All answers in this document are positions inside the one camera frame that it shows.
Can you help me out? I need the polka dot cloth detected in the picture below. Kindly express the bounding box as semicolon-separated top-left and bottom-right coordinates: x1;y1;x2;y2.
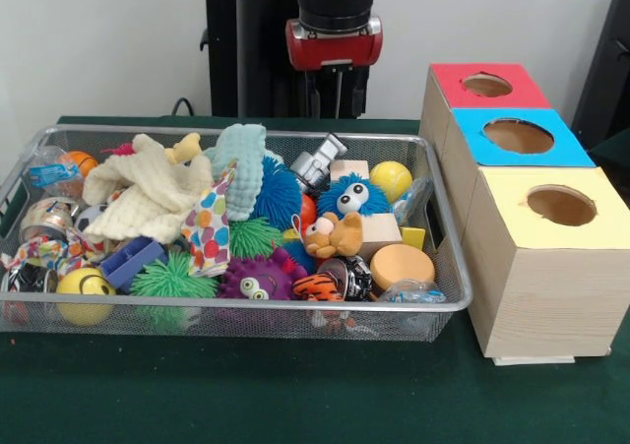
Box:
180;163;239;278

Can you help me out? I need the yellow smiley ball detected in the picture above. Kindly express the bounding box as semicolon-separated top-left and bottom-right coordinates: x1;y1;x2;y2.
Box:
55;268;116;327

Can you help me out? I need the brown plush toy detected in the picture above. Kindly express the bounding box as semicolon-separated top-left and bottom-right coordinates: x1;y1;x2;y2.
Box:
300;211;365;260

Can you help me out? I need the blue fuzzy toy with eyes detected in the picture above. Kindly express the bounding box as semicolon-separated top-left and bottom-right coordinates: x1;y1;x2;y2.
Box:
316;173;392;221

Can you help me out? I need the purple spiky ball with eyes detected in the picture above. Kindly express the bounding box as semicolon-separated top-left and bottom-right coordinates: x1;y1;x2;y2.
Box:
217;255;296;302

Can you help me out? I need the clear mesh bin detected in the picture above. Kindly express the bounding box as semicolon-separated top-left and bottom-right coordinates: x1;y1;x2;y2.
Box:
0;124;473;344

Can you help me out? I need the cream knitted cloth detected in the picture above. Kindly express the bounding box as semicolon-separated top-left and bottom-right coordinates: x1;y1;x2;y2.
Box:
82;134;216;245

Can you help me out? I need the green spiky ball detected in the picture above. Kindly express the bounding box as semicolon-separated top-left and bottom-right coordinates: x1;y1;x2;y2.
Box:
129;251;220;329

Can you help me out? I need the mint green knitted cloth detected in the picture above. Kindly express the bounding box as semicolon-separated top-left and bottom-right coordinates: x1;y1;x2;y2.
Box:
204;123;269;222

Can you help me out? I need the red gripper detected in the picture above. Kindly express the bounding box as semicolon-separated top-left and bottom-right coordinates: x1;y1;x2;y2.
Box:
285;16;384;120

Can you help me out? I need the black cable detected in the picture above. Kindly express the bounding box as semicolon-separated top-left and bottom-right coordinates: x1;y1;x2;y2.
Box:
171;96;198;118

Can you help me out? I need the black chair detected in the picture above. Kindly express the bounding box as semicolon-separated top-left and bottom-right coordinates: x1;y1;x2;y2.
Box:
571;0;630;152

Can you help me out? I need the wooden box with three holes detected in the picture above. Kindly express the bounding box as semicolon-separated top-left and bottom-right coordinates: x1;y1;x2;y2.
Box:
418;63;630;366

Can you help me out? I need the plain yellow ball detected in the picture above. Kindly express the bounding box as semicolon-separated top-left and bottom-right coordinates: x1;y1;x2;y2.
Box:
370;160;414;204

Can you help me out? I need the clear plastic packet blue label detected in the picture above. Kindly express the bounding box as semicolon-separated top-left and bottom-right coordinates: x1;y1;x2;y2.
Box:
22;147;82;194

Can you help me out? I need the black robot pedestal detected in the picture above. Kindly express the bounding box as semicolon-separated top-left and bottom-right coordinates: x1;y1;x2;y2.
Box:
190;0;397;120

++++++++++

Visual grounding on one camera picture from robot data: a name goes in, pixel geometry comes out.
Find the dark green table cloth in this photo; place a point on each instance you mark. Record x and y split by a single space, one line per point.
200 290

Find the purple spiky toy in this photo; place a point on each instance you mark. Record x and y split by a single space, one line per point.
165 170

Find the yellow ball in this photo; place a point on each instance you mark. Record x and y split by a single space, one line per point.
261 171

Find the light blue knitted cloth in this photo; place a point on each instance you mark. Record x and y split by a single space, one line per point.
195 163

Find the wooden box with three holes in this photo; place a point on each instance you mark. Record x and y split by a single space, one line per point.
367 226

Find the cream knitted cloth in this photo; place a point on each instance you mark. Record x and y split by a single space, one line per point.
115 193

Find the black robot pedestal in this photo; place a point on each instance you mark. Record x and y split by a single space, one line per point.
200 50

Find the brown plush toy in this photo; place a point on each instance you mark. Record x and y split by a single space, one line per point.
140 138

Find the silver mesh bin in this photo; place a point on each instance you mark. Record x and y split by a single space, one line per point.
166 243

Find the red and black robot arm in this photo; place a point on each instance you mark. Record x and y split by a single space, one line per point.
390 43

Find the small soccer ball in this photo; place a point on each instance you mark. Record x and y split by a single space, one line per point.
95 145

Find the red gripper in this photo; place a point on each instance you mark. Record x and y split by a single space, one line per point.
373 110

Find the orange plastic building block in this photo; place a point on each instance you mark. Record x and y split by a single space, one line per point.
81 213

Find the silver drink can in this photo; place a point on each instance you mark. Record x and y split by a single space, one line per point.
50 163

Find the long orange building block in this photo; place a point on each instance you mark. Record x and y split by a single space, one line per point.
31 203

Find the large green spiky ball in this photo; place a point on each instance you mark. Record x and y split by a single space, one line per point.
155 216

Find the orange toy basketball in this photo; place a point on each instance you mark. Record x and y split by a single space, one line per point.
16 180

++++++++++

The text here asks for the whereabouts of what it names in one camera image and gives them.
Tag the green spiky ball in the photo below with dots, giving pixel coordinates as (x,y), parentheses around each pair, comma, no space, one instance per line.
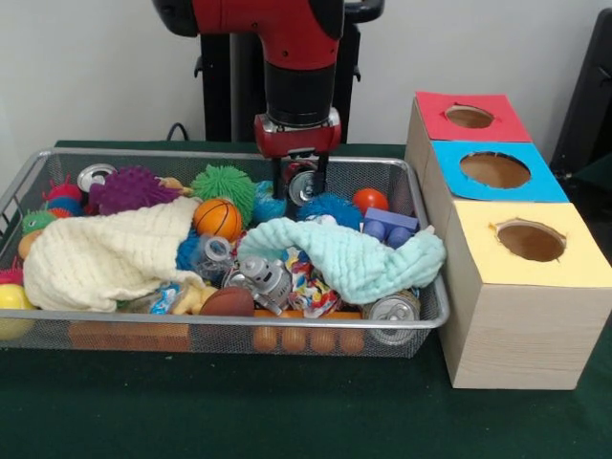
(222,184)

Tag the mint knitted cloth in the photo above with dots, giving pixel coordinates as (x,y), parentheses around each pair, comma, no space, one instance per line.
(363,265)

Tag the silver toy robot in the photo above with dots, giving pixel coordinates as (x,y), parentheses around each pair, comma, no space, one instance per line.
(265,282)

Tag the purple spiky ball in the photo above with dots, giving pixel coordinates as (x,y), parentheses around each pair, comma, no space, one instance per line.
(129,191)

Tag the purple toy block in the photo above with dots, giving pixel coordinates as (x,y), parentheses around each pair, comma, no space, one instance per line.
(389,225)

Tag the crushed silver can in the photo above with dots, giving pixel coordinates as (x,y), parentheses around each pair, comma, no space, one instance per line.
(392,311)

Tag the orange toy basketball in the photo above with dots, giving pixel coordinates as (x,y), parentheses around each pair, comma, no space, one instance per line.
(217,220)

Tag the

++++++++++

■ EXERCISE GOAL ■
Produce a word-for-word copy of everything above from the line holding "Can you help me out? I need the mint" down to the line holding "Can you help me out? I need the red", with both of those lines kept.

■ RESULT OF THE TASK ■
Can you help me out? I need the mint green knitted cloth detected in the picture above. Kindly express the bounding box as semicolon-separated top-left and bottom-right coordinates: x1;y1;x2;y2.
Box:
204;123;269;222

Can you help me out? I need the red gripper detected in the picture above. Kindly express the bounding box as semicolon-separated top-left and bottom-right coordinates: x1;y1;x2;y2.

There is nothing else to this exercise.